La sociedad española ornitológica SEO-BirdLife solicitó en octubre de 2010 copia de un informe sobre dinámicas poblacionales del topillo elaborado por encargo de la Instituto Tecnológico Agrario de la Junta de Castilla-León. Este informe había sido mencionado en una comparencia en las Cortes de Castilla Leon durante la polémica surgida por el uso de un producto químico para controlar las plagas de topillos que en el verano de 2007 ocasionaron problemas en los campos de algunas provincias de Castilla-León. El uso de estos productos fue controvertido por la comunidad científica por sus efectos tóxicos en la biodiversidad al afectar a la fauna y otras especies a las que no va dirigido, entre las que se encuentran numerosas aves granívoras protegidas.

En este caso se trataba de acceder a un informe que han sido elaborado por encargo de la administración autonómica.
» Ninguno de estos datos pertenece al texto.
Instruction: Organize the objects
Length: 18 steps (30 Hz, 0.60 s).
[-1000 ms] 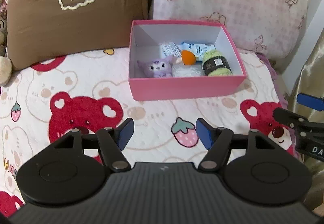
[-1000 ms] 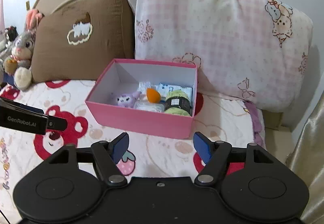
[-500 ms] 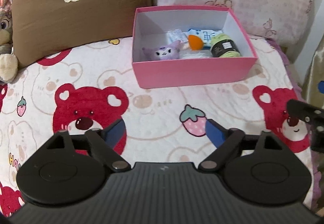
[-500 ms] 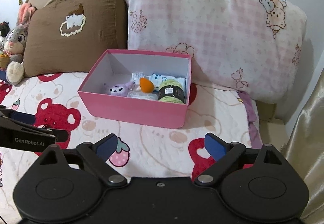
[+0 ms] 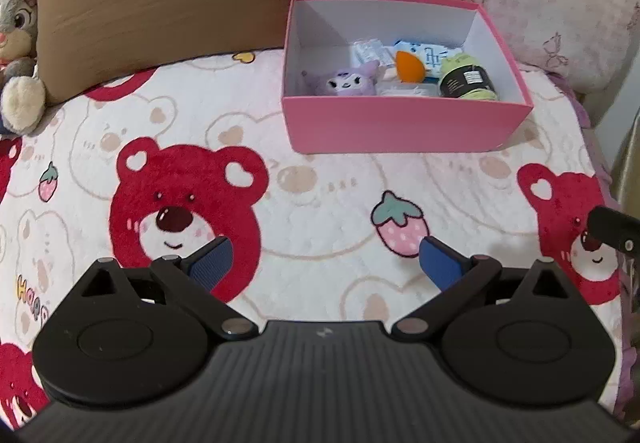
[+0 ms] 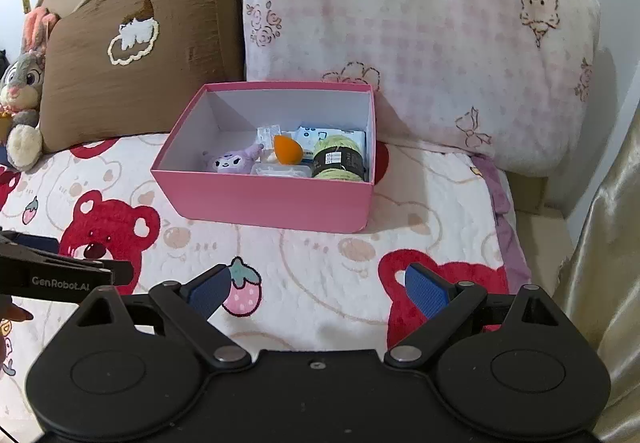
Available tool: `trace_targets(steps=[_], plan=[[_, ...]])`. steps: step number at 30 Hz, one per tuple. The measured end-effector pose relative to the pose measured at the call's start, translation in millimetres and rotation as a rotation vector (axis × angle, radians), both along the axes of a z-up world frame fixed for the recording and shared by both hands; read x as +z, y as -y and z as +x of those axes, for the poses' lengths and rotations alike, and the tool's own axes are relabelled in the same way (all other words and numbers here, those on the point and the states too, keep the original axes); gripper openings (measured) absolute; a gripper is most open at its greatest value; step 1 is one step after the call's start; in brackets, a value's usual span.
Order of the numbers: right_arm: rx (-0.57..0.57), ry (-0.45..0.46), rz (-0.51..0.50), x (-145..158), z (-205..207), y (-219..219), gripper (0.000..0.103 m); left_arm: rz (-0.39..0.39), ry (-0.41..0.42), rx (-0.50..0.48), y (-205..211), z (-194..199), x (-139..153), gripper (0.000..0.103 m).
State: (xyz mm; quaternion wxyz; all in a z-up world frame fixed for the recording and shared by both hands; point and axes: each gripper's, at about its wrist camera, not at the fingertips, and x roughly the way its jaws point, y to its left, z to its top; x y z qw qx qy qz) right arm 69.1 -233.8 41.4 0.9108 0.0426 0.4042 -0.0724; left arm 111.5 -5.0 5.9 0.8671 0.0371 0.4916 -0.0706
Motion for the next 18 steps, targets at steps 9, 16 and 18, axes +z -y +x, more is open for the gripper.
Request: trace_targets(steps=[9,16,18], plan=[[-0.013,-0.013,0.010,-1.9,0.2,2.8,0.096,0.021,-0.020,0.010,-0.3,0.3,1.9,0.101],[-0.018,-0.021,0.007,-3.8,-0.1,4.4,0.096,0.038,-0.031,0.008,0.1,1.0,0.6,0.101],[-0.021,-0.024,0.006,-4.0,-0.1,4.8,0.096,0.037,-0.027,0.010,-0.4,0.7,1.4,0.101]])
SEO-BirdLife solicita el 25 de octubre de 2010 esa información con base en el derecho de acceso a información medioambiental recogido en la Ley 27/2006, de 18 de julio.

La junta denegó el 7 de diciembre de 2010 el acceso por considerar que no se había entregado un informe escrito que recogiese y sistematizase de forma definitiva los resultados de la investigación. Únicamente se había trasmitido verbalmente los resultados prelimares.

Casi tres años después el juzgado contencioso-administrativo el 5 de septiembre de 2013 reconoce el derecho a acceder a una copia del informe. En el juicio quedo probado la existencia de un proyecto de investigación sobre dinámicas poblacionales del topillo campesino desarrollado en 2008. A finales del 2009 se elaboró un informe con resultados que fue remitido por correo electrónico al órgano de la administración.

El TSJ ratifica los argumentos expuestos en la sentencia. El hecho de que no fuera un informe final, sino uno preliminar de resultados, no desvirtúa que el informe estaba concluido y que obraba en poder de la administración. La Ley 27/2006 recoge que los motivos de denegación deben interpretarse de forma restrictiva.

La cuestión del derecho de acceso de documentos conclusos ha sido analizada por el defensor del pueblo del Pais vasco. El Ararteko resolvió una cuestión en la que dos asociaciones ecologistas denuncian la denegación de información medioambiental requerida al Departamento de Medio Ambiente de la Diputación Foral de Bizkaia.

En este caso la organización SEO-Birdlife pudo acceder a esa información casi tres años después del incidente. Pero después de pasar por el costoso inconveniente de acudir a los tribunales de justicia. Tres años que el informe topillo estuvo escondido en recónditos cajones alejados de la luz.

El derecho de acceso a la documentación es un derecho instrumental que si no es reconocido en un plazo de tiempo breve su interés, que no es otro que poder participar en los procesos de decisiones públicas, queda totalmente desvirtuado.
Los cambios y las garantías que recogen las Leyes de Transparencia aporbados o en trasmitación deben servir para evitar las prácticas administrativas que escatiman y retienen una información que es pública, obra en su poder y es la base y justificación de sus decisiones públicas.